4) Tercapainya batas minimum termaksud dalam ayat 1 pasal ini yang akan
ditetapkan dengan peraturan perundangan dilaksanakan secara berangsur
– angsur.
c. Asas Larangan Pemerasan Orang Oleh Orang Lain

14
Asas ini dimuat dalam pasal 11 UUPA yakni:
1) Hubungan hukum antar orang termasuk badan hukum dangan bumi, air
dan ruang agkasa serta wewenang – wewenang yang bersumber pada
hubungan hukum itu akan diatur, agar tercapai tujuan yang disebut dalam
pasal 2 ayat 3 dan dicegah penguasaan atas kehidupan dan pekerjaan
orang lain yang melampaui batas.
2) Perbedaan dalam keadaan masyarakat dan keperluan hukum golongan
rakyat dimana perlu dan tidak bertentangan kepentingan nasional
diperhatikan dengan menjamin perlindungan terhadap kepentingan
golongan yang ekonomi lemah.

d. Asas Kewajiban Mengerjakan atau mengusahakan sendiri secara aktif atas Tanah
Pertanian.

Asas ini dimuat dalam Pasal 10 UUPA yakni:

1) Setiap Orang dan badan hukum yang mempunyai sesuatu hak atas tanah
pertanian pada asasnya diwajibkan mengerjakan atau mengusahakan sendiri
secara aktif dengan mencegah cara – cara pemerasan.
2) Pelaksanaan daripada ketentuan dalam ayat 1 ini akan diatur lebih lanjut
dengan peraturan perundangan
3) Pengecualian terhadap asas tersebut pada ayat 1 pasal ini diatur dalam
peraturan perundang – undangan

Tanah - tanah yang menjadi objek landreform yang akan dibagikan (diredistribusikan)
kepada petani yang belum memiliki tanah diatur dalam pasal 1 peraturan pemerintah No.224
tahun 1961 yakni:
a) Tanah - tanah selebihnya dari batats maksimum sebagai dimaksud dalam Undang
- undang No.56 Prp tahun 1960 dan tanah – tanah yang jatuh pada negara karena
pemiliknya melanggar ketentuan ketentuan undang - undang tersebut.
b) Tanah - tanah yang diambil oleh pemerintah pemiliknya berdomisili diluar
kecamatan tempat letak tanah yang bersangkutan.

15
c) Tanah - tanah swapraja dan bekas bekas swapraja yang telah berali kepada negara,
sebagai yang dimaksud kan dalam diktum keempat huruf a UUPA.
d) Tanah - tanah lain yang dikuasai langsung oleh negara yang akan di tegakkan
langsung oleh menteri agraria.

2.5 OBJEK LANDREFORM

Pengertian tanah juga diatur dalam pasal 4 UUPA, yaitu:


Atas dasar hak menguasai dari negara sebagai yang dimaksud dalam pasal 2 ditentukan
adanya macam-macam hak atas permukaan bumi, yang disebut tanah, yang dapat diberikan
kepada dan dipunyai oleh orang-orang, baik sendiri maupun bersama-sama dengan orang lain
serta badan hukum.
Istilah tanah yang dimaksud dalam pasal diatas ialah permukaan bumi.
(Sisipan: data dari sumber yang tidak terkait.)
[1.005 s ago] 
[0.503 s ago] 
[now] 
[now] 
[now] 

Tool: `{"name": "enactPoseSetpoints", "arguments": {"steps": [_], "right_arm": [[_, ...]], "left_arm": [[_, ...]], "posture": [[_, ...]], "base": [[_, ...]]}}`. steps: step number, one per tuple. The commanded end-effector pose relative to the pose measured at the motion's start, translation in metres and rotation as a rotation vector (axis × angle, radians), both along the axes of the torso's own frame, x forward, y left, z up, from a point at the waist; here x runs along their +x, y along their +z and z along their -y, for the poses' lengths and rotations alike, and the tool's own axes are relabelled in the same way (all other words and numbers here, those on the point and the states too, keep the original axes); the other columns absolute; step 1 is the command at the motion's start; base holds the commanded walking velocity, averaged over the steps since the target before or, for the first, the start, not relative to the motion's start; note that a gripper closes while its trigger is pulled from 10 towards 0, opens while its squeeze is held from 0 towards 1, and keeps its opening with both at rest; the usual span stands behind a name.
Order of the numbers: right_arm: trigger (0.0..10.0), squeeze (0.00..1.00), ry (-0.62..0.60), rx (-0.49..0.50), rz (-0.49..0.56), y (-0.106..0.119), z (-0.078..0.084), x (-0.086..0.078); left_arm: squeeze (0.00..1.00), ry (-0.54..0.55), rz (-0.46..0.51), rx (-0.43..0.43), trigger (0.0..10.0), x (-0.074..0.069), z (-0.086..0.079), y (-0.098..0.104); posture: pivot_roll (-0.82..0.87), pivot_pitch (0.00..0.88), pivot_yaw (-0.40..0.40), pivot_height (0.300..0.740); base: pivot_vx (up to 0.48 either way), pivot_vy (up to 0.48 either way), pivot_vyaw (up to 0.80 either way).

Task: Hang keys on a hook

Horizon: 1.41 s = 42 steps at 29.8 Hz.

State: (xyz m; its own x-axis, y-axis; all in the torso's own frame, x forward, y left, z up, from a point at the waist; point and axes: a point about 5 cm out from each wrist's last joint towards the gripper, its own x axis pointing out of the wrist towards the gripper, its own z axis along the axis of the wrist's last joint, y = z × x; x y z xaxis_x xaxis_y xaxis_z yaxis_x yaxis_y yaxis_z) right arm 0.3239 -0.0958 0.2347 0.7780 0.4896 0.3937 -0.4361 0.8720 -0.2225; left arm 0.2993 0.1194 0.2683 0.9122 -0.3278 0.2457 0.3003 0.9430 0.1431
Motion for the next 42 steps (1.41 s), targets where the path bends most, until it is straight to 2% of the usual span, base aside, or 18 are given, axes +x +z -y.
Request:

Makna
permukaan bumi sebagai bagian dari tanah yang dapat dihaki oleh setiap orang atau badan
hukum. Pasal 1 Peraturan Pemerintah Nomor 224 Tahun 1961 tentang Pelaksanaan Pembagian
Tanah dan Pemberian Ganti Kerugian menyatakan bahwa tanah-tanah yang akan dibagikan
sebagai Obyek landreform adalah Tanah – tanah yang dikuasai negara sebagai obyek
pengaturan penguasaan tanah (obyek landreform) yang akan didistribusikan kepada para petani
penggarap, yaitu :
 Tanah kelebihan batas maksimum, yaitu tanah yang melebihi batas ketentuan yang
boleh dimiliki oleh seseorang atau satu keluarga. Luas batas maksimum ditentukan
per daerah tingkat II dengan memperhatikan faktor jumlah penduduk, luas daerah,
dan sebagainya. Daerah tersebut dibagi menjadi daerah yang tidak padat dengan
pemilikan maksimum 20 hektare, cukup padat maksimum 9 hektare dan sangaat
padat maksimum pemilikannya 6 hektare.
 Tanah absentee, yaitu tanah pertanian yang pemiliknya bertempat tinggal di luar
kecamatan letak tanah dan kecamatan tersebut letaknya tidak berbatasan.
 Tanah bekas swapraja, yaitu tanah bekas wilayah kerajaan atau kesultanan, yang
dengan UUPA beralih menjadi tanah negara Republik Indonesia

16
 Tanah negara lainnya yang merupakan tanah pertanian yang telah digarap rakyat
yang ditegaskan oleh Menteri (sekarang Menteri Negara Agraria/Kepala BPN)
sebagai obyek landreform adalah :
 Tanah yang terkena UU No. 1 Tahun 1958, yaitu tanah partikelir dan hak eigendom
lebih 10 bouw yang di jaman penjajahan dimiliki tuan – tuan tanah
 tanah bekas perkebunan (bekas hak erfpacht atau HGU)
 Tanah bekas hak ulayat masyarakat hukum adat, bekas tanah kehutanan, dan tanah
negara bebas
Untuk tanah yang berasal dari kelebihan maksimum, absentee, dan tanah swapraja,
penegasannya ditetapkan Kepala Kantah setempat. Sedangkan redistribusinya ditetapkan oleh
Kepala Kanwil BPN. Untuk tanah – tanah yang berasal dari tanah yang langsung dikuasai
negara, akan dijadikan obyek landrefom harus ditegaskan telebih dahulu oleh Kepala BPN.
Hakekatnya program redistribusi bukanlah program distribusi, karena tanah-tanah obyek
landreform yang sudah berstatus tanah negara bisa berasal dari dua kemungkinan berikut:
a. Tanah negara bebas, merupakan tanah yang berasal dari tanah bekas perkebunan
swasta asing/perkebunan besar pada zaman pemerintahan Hindia
b. Belanda yang dinasionalisasi oleh UUPA. Misalnya: bekas tanah hak erfpact
c. (semacam tanah HGU).
d. Tanah negara sebagai hasil pembebasan merupakan tanah dengan pembayaran ganti
kerugian atas tanah-tanah kelebihan, tanah guntai dan tanah terlantar.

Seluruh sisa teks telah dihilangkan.